Cluster information:
Kubernetes version: v1.28.2
Cloud being used: Virtualbox
Installation method: Kubernetes Cluster VirtualBox
Host OS: Ubuntu 22.04.3 LTS
CNI and version: calico
CRI and version: containerd://1.7.2
Cluster contains with 1 Master node and 2 Worker nodes.

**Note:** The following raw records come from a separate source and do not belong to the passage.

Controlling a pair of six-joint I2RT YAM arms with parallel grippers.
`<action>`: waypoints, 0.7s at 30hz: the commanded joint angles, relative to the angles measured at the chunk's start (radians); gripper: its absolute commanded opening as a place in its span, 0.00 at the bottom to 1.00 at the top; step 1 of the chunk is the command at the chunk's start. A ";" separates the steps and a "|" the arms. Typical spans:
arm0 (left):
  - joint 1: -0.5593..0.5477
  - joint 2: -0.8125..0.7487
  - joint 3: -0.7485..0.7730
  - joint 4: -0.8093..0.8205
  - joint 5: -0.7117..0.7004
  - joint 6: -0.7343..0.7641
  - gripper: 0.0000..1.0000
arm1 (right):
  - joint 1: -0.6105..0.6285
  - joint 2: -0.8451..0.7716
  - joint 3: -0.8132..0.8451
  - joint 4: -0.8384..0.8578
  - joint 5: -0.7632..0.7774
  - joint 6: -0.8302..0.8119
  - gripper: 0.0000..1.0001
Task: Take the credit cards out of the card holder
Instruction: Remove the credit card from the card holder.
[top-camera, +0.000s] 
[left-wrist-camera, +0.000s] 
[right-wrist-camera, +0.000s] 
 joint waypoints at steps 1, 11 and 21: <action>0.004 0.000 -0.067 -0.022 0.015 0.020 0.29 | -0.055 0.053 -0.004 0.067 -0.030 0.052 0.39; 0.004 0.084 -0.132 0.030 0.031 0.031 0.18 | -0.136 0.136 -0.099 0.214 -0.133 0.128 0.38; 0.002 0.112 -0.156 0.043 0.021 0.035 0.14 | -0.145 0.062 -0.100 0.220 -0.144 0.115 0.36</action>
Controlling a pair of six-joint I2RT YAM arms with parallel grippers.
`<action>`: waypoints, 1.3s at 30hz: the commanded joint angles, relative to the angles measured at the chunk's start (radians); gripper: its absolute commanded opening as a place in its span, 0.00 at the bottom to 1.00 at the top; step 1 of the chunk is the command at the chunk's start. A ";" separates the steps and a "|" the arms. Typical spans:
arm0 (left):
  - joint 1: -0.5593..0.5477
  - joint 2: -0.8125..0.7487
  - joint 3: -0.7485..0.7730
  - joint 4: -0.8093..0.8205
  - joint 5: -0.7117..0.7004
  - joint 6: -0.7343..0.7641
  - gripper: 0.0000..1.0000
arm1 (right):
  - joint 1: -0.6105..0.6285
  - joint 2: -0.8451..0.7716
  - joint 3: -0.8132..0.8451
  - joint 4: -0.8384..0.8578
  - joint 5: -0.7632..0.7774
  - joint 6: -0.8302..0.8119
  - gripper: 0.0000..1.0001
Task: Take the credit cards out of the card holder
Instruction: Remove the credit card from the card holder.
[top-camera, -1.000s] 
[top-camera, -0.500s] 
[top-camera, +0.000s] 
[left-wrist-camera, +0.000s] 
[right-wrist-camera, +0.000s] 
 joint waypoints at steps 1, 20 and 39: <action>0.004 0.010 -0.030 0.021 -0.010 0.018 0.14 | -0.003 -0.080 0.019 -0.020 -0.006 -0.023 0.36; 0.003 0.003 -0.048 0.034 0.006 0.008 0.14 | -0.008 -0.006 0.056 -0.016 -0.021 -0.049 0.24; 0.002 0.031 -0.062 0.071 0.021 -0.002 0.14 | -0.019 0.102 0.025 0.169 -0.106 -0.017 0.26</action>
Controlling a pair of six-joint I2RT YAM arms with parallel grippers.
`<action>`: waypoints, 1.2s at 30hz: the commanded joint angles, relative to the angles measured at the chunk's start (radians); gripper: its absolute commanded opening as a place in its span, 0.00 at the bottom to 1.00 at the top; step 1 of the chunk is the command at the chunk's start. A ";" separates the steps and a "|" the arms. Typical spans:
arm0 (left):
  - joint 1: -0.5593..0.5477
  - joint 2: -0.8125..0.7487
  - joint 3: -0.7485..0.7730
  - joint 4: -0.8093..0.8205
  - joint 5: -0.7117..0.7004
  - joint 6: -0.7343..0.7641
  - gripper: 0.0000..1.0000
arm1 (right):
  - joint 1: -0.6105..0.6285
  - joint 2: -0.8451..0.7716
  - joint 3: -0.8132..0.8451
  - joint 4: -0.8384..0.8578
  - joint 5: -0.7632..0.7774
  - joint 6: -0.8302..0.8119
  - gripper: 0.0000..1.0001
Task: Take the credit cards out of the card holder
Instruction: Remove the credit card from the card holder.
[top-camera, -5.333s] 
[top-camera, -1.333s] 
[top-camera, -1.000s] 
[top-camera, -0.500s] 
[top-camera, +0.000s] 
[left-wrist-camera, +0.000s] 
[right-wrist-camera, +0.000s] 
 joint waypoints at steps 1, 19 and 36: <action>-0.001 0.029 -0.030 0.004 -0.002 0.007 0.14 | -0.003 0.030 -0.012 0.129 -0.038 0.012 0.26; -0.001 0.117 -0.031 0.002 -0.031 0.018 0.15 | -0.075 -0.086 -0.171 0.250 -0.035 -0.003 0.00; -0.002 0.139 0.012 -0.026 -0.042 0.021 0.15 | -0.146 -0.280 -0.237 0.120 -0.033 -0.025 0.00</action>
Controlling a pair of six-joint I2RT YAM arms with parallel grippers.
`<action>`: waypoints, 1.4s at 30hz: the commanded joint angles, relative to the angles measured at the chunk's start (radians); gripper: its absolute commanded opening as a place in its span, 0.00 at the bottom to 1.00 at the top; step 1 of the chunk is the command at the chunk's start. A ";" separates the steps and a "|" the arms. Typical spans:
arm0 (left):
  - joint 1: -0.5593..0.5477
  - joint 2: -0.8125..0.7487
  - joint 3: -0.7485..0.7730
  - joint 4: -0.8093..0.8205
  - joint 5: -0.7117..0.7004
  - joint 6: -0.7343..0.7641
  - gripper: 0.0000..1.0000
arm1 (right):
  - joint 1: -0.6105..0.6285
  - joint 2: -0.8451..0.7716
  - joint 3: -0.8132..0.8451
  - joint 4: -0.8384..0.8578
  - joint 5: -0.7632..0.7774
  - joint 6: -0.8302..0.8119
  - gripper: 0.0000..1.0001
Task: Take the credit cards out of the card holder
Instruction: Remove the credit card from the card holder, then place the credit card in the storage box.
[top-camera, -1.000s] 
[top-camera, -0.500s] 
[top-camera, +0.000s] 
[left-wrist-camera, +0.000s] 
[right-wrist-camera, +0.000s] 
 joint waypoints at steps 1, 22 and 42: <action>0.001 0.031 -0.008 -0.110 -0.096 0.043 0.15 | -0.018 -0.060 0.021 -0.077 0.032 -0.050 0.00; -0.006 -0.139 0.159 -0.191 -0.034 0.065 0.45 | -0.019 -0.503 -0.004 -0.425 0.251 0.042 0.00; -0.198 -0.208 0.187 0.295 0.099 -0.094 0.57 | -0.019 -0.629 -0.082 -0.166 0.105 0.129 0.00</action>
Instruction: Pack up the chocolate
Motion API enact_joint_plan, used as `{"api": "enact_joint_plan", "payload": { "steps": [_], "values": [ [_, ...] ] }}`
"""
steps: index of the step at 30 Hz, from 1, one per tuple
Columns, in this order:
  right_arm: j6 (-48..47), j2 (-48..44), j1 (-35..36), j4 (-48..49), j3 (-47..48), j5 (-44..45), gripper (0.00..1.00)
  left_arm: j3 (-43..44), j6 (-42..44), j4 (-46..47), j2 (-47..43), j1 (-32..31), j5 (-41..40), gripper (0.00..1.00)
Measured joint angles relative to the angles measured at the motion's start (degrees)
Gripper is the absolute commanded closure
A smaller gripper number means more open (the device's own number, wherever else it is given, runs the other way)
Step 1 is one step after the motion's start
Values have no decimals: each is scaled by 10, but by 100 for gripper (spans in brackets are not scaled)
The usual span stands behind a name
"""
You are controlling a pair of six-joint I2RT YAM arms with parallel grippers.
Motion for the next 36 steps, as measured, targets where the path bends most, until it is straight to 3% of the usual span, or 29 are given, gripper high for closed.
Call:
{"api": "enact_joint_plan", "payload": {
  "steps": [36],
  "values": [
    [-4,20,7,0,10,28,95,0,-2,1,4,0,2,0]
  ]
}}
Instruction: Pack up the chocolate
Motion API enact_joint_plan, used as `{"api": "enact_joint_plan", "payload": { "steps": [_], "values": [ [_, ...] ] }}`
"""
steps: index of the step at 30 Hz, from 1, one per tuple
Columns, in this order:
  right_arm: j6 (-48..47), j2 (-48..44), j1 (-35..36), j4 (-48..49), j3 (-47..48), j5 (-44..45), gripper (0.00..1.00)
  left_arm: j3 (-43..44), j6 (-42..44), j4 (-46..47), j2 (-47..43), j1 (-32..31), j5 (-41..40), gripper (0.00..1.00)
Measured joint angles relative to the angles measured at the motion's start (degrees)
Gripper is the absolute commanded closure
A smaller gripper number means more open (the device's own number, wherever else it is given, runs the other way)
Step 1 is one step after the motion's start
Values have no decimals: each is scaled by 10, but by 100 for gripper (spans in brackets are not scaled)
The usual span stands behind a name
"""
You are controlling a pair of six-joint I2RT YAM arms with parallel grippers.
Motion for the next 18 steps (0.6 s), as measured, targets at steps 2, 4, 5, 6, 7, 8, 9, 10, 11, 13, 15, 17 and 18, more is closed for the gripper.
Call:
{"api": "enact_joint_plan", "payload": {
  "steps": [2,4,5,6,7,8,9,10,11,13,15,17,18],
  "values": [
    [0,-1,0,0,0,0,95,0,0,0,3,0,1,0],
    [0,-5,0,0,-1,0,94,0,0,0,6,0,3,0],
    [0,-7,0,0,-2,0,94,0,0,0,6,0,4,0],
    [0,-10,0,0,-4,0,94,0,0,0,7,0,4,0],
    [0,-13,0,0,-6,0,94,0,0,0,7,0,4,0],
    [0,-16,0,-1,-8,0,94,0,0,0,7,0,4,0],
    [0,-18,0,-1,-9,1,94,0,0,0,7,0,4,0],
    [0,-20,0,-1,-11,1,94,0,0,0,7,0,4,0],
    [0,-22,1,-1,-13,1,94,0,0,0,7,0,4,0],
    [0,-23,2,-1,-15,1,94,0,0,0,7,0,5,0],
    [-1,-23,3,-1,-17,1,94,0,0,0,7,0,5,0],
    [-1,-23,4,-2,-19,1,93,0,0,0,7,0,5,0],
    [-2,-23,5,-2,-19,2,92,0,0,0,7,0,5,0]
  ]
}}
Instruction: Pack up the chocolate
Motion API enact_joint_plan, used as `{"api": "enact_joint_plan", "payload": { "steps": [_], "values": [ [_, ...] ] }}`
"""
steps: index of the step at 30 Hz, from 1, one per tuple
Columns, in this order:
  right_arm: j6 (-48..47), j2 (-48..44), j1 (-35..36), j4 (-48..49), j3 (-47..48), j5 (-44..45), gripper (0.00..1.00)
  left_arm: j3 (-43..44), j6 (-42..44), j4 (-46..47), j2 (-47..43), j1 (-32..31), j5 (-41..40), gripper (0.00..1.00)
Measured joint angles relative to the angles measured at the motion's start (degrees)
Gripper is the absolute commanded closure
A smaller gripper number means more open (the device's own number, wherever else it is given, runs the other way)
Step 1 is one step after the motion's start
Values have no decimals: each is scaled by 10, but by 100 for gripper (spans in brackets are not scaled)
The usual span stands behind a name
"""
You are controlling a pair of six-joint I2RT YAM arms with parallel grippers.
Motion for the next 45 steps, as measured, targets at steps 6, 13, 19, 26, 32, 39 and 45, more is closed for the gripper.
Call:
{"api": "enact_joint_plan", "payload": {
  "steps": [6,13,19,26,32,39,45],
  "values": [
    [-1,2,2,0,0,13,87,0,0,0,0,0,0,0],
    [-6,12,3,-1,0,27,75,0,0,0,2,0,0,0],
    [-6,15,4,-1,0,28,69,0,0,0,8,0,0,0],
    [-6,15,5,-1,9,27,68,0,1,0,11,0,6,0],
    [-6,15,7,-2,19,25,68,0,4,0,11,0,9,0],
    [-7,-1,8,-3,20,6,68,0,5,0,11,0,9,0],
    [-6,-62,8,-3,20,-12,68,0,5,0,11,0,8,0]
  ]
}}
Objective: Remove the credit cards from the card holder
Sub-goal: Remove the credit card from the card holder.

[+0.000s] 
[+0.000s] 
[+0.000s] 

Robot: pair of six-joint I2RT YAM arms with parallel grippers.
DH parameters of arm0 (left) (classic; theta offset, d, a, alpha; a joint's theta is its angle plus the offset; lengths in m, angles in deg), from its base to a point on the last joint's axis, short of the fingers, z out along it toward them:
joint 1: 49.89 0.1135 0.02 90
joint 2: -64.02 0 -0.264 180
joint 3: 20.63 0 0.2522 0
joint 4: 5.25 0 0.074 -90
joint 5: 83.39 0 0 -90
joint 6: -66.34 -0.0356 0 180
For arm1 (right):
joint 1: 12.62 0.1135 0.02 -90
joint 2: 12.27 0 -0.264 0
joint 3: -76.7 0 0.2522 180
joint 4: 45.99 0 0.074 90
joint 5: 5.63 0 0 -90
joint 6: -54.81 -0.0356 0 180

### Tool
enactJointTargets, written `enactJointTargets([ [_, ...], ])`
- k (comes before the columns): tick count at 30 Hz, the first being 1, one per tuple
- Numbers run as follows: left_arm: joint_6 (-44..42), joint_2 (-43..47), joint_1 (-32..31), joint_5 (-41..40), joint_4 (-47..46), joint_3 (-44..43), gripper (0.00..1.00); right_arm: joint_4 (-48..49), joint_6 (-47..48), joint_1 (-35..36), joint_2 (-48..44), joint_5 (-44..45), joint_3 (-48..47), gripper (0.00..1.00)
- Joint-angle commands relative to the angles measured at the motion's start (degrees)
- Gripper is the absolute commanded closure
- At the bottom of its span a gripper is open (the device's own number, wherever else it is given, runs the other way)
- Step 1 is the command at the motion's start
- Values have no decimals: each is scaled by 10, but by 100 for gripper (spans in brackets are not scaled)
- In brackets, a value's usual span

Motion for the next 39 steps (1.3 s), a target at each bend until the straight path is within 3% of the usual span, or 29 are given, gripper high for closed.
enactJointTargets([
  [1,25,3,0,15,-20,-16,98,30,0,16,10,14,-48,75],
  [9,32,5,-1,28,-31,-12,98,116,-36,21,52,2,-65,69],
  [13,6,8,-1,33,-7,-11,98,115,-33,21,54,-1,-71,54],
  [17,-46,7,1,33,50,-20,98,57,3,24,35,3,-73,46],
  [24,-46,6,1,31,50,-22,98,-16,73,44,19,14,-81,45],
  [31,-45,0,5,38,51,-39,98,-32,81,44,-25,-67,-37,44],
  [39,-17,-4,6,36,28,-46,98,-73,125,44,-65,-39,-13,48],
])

Once cluster is started for a moment (matter of 1-2 minutes since startup) looks good:
lab@master:~$ kubectl -nkube-system get po -o wide
NAME READY STATUS RESTARTS AGE IP NODE NOMINATED NODE READINESS GATES
calico-kube-controllers-7ddc4f45bc-4qx7l 1/1 Running 12 (2m11s ago) 13d 10.10.219.98 master <none> <none>
calico-node-bqlnm 1/1 Running 3 (2m11s ago) 4d2h 192.168.1.164 master <none> <none>
calico-node-mrd86 1/1 Running 105 (2d20h ago) 4d2h 192.168.1.165 worker01 <none> <none>
calico-node-r6w9s 1/1 Running 110 (2d20h ago) 4d2h 192.168.1.166 worker02 <none> <none>
coredns-5dd5756b68-njtpf 1/1 Running 11 (2m11s ago) 13d 10.10.219.100 master <none> <none>
coredns-5dd5756b68-pxn8l 1/1 Running 10 (2m11s ago) 13d 10.10.219.99 master <none> <none>
etcd-master 1/1 Running 67 (2m11s ago) 13d 192.168.1.164 master <none> <none>
kube-apiserver-master 1/1 Running 43 (2m11s ago) 13d 192.168.1.164 master <none> <none>
kube-controller-manager-master 1/1 Running 47 (2m11s ago) 13d 192.168.1.164 master <none> <none>
kube-proxy-ffnzb 1/1 Running 122 (95s ago) 12d 192.168.1.165 worker01 <none> <none>
kube-proxy-hf4mx 1/1 Running 108 (78s ago) 12d 192.168.1.166 worker02 <none> <none>
kube-proxy-ql576 1/1 Running 15 (2m11s ago) 13d 192.168.1.164 master <none> <none>
kube-scheduler-master 1/1 Running 46 (2m11s ago) 13d 192.168.1.164 master <none> <none>
metrics-server-54cb77cffd-q292x 0/1 CrashLoopBackOff 68 (18s ago) 3d21h 10.10.30.94 worker02 <none> <none>
However, after some minutes later, pods in kube-system namespace start flapping/crashing.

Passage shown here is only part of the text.